Create an RSS feed of a webcomic archive, for slow perusal.
Project description
Create an RSS feed of a webcomic archive, for slow catchup.
Ever time I discover a new webcomic that’s worth following, I lose hours (often night-time hours) to catching up with the archives. This tool exists to avoid this problem: I can create my own dripfeed for the comic, schedule it with cron to update two or three times a day, and add the feed to my ordinary feed reader. So long as dripfeed updates more often than the comic author, my dripfeed will catch up eventually, and I can switch to the official feed from then on.
Example usage
Create the feed:
dripfeed init gunnerkrigg # name for dripfeed commands like "update", "remove" (commandline-friendly) --rss ./gunnerkrigg.rss # rss file for output (will be created) --url 'http://gunnerkrigg.com/?p=1' # where to find the first page --next "//img[@src='http://www.gunnerkrigg.com/images/next_a.jpg']/.." # XPath for "next" link --name 'Gunnerkrigg Court' # optional long name for output (doesn't have to be commandline-friendly)
The --next parameter is an XPath expression that extracts the <a> element whose href points to the next page. (This expression will be used for all pages of the comic.)

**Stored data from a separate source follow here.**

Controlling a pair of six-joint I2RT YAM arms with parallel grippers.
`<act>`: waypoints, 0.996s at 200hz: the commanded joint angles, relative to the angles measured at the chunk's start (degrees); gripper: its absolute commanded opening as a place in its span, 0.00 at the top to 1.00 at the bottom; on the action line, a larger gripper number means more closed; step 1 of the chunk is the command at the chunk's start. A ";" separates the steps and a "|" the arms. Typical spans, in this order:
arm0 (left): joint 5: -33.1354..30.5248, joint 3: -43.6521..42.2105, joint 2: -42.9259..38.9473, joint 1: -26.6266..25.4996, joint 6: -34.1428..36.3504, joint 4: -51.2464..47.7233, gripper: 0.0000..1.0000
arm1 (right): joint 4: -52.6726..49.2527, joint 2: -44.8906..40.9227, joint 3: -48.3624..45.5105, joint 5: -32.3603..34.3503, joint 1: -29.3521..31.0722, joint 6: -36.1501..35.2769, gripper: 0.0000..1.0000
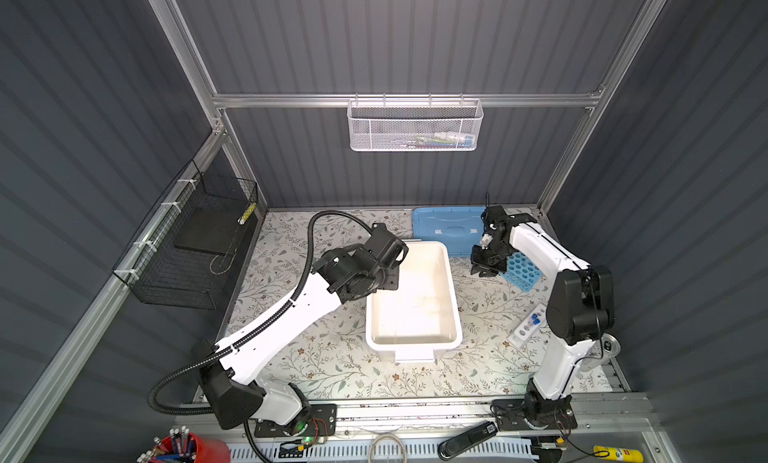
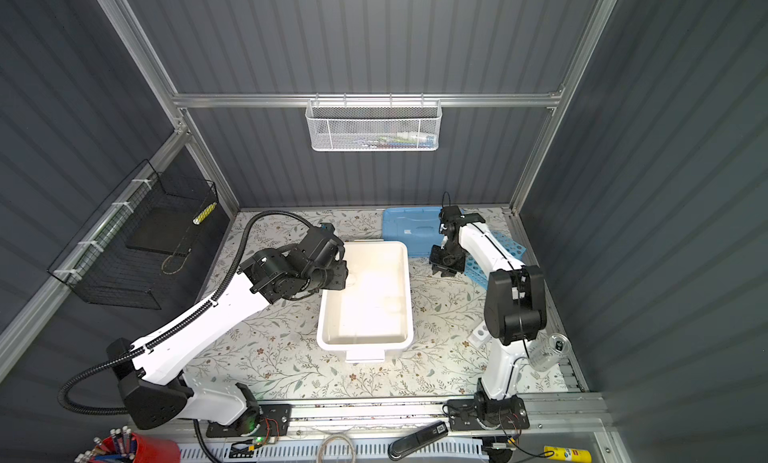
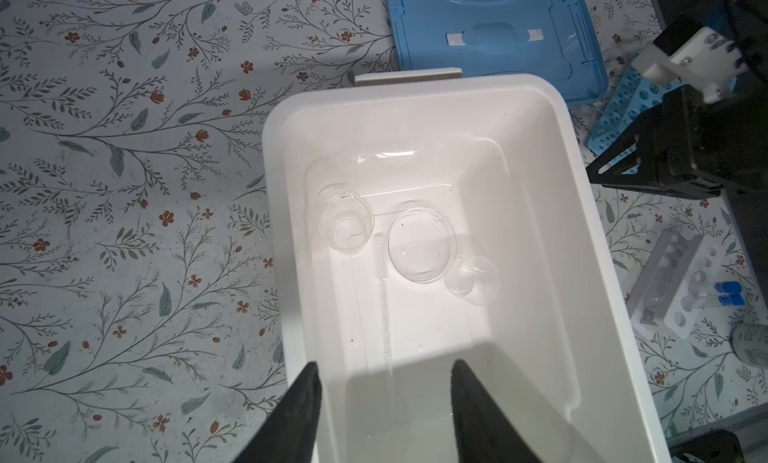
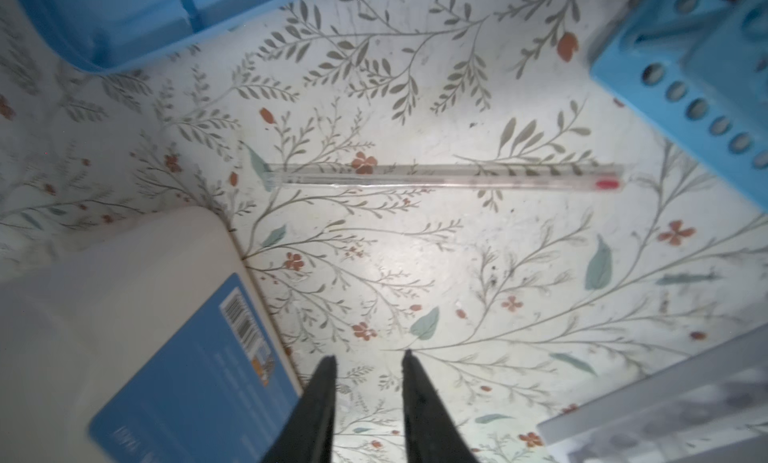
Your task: Organize the chemistry lab equipment
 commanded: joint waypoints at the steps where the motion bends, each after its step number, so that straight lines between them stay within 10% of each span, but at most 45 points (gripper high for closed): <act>1: -0.19 2.50 0.71 0.68 0.45 -2.04 0.44 | 0.95 2.83 3.63 2.24 -1.07 -1.15 0.61; 199: 0.09 0.72 0.08 1.23 -1.67 -1.25 0.42 | 3.60 16.77 5.90 -5.19 -7.14 -9.12 0.49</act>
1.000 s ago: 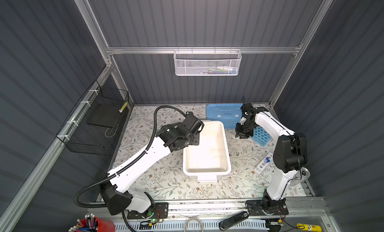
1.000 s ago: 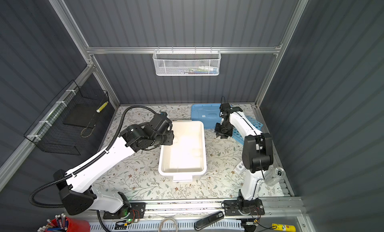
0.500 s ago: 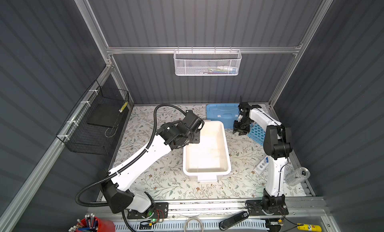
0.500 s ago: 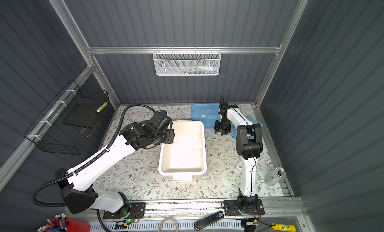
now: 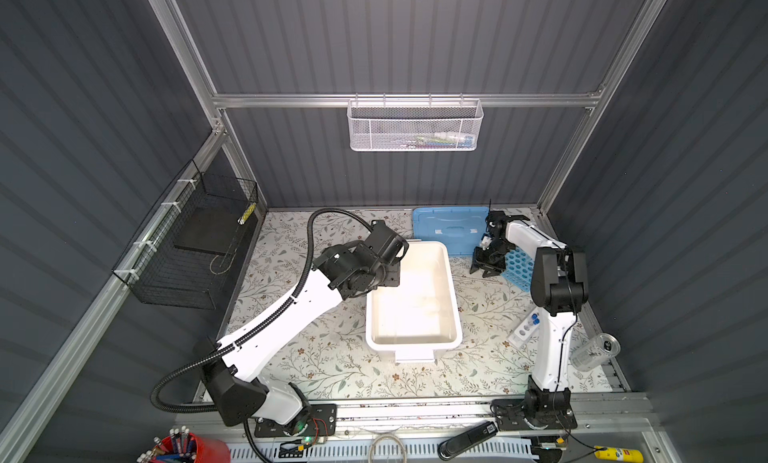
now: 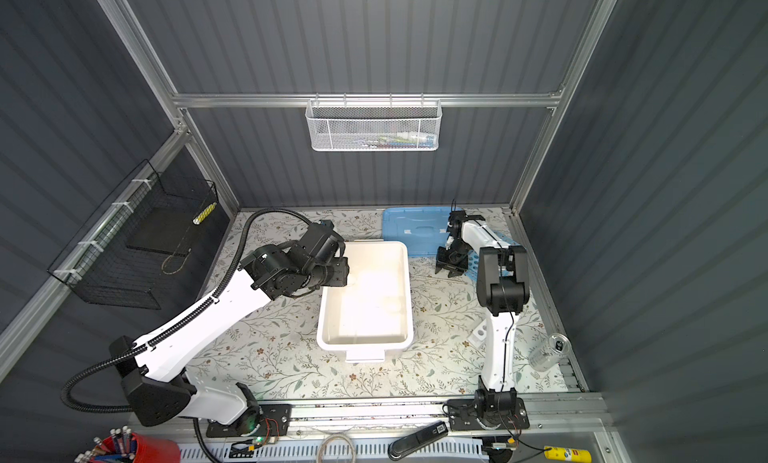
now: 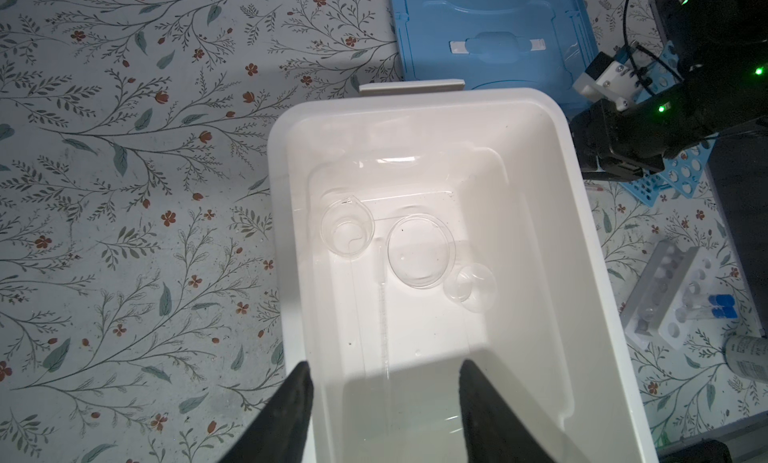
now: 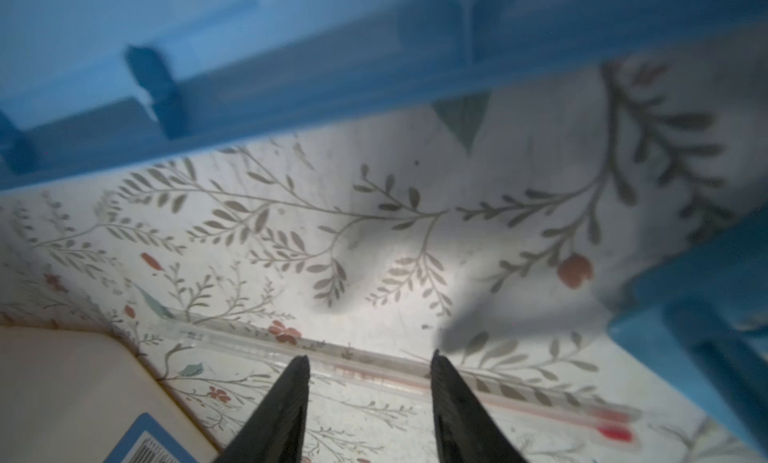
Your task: Organize the chemistry lab equipment
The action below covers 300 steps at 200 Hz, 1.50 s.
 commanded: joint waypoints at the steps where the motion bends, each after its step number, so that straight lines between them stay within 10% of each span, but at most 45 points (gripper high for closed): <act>1: 0.09 -1.09 -1.10 0.37 -1.00 -0.57 0.42 | 0.54 0.04 -1.19 -0.92 -0.80 -0.49 0.49; 217: 1.18 -5.40 -3.41 0.32 -1.78 2.57 0.43 | -2.98 -14.79 -16.32 -4.21 3.63 -1.67 0.48; 300: 1.94 -4.70 -3.06 0.39 -1.14 2.35 0.44 | -4.52 -11.75 -14.70 11.32 10.27 -9.99 0.43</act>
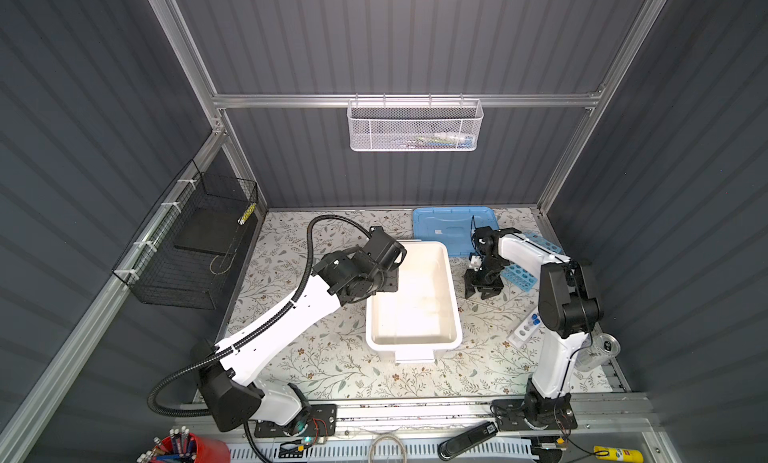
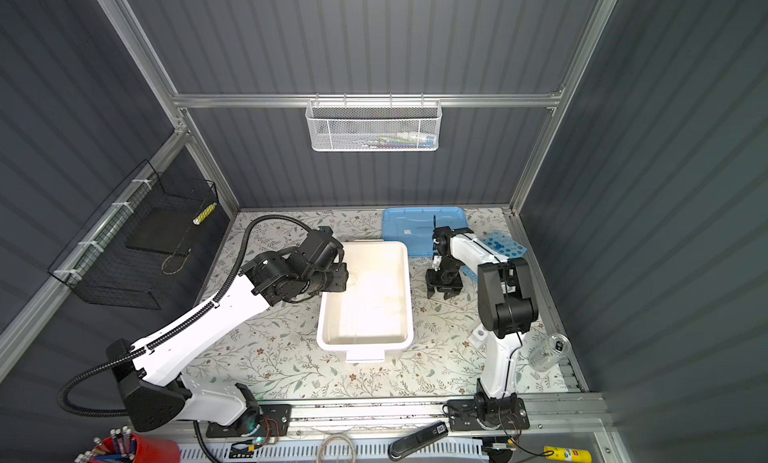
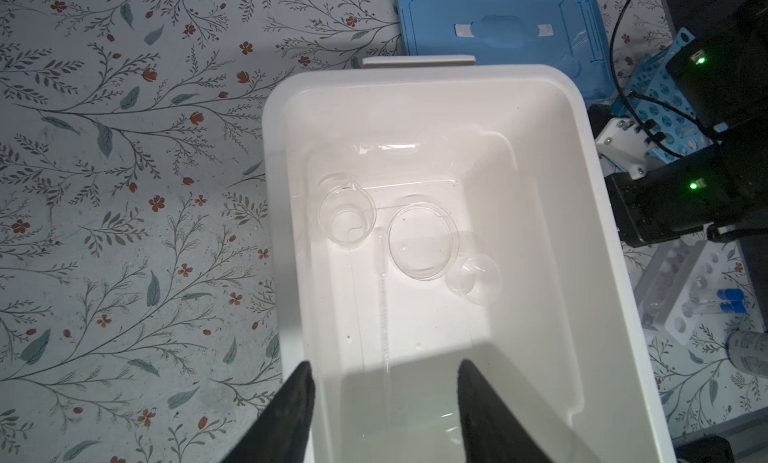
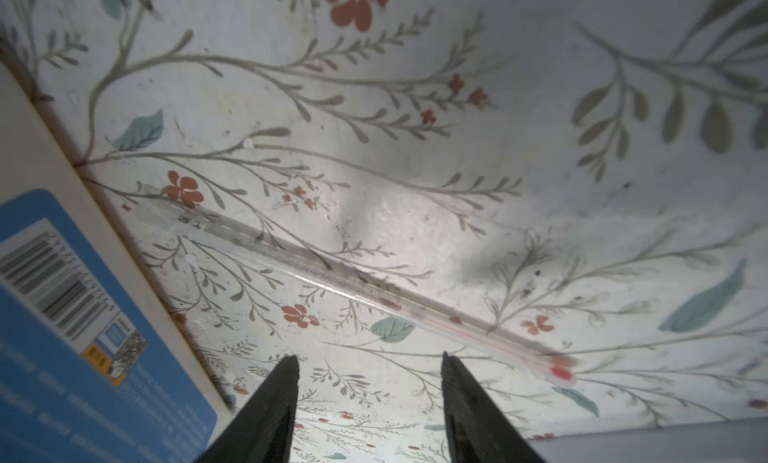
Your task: Organize the chemistry lab equipment
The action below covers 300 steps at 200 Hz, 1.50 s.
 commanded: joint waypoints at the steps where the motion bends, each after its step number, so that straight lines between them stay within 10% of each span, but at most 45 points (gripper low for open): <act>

This places configuration for gunnerkrigg in a config file at ~/.dripfeed.cfg (creating the file if it doesn’t already exist).
Now running:
dripfeed update gunnerkrigg
will update the rss feed at ./gunnerkrigg.rss and store progress in ~/.dripfeed.cfg: I’d expect this command to go in a cron job.
Errors are recorded in the RSS feed, and you can run dripfeed update with a --debug flag to see a full stack trace of the error.
Output
The RSS feed entries are intentionally very very simple: they contain just a link to the page, and some placeholder text telling you which episode you’re looking at (counting from episode 1 at the initial URL).
It would be possible to extend the tool to include some degree of content scraping: more XPath expressions could optionally extract the comic image, title, commentary, etc. I do not intend to do this; of course you’re welcome to fork the code and make whatever changes you like, but I will not accept pull requests adding these features. The reason is that I want you to visit the original comic pages: making a living from webcomics is tricky enough as it is, and many comics are either directly or indirectly ad-supported. This script is not a syndication tool and is emphatically not intended to make business any harder for the authors whose work I admire.
Requirements
Python >= 2.6
License
MIT licensed. See the bundled LICENSE file for more details.
TODO
Not sure when I’ll get around to these, but here are a couple things I would like to do with it (maybe more for the learning experience than because the task really demands it):
Interactive init that prompts for necessary args and validates them (especially the xpath).
Example config file pushing my favourite webcomics.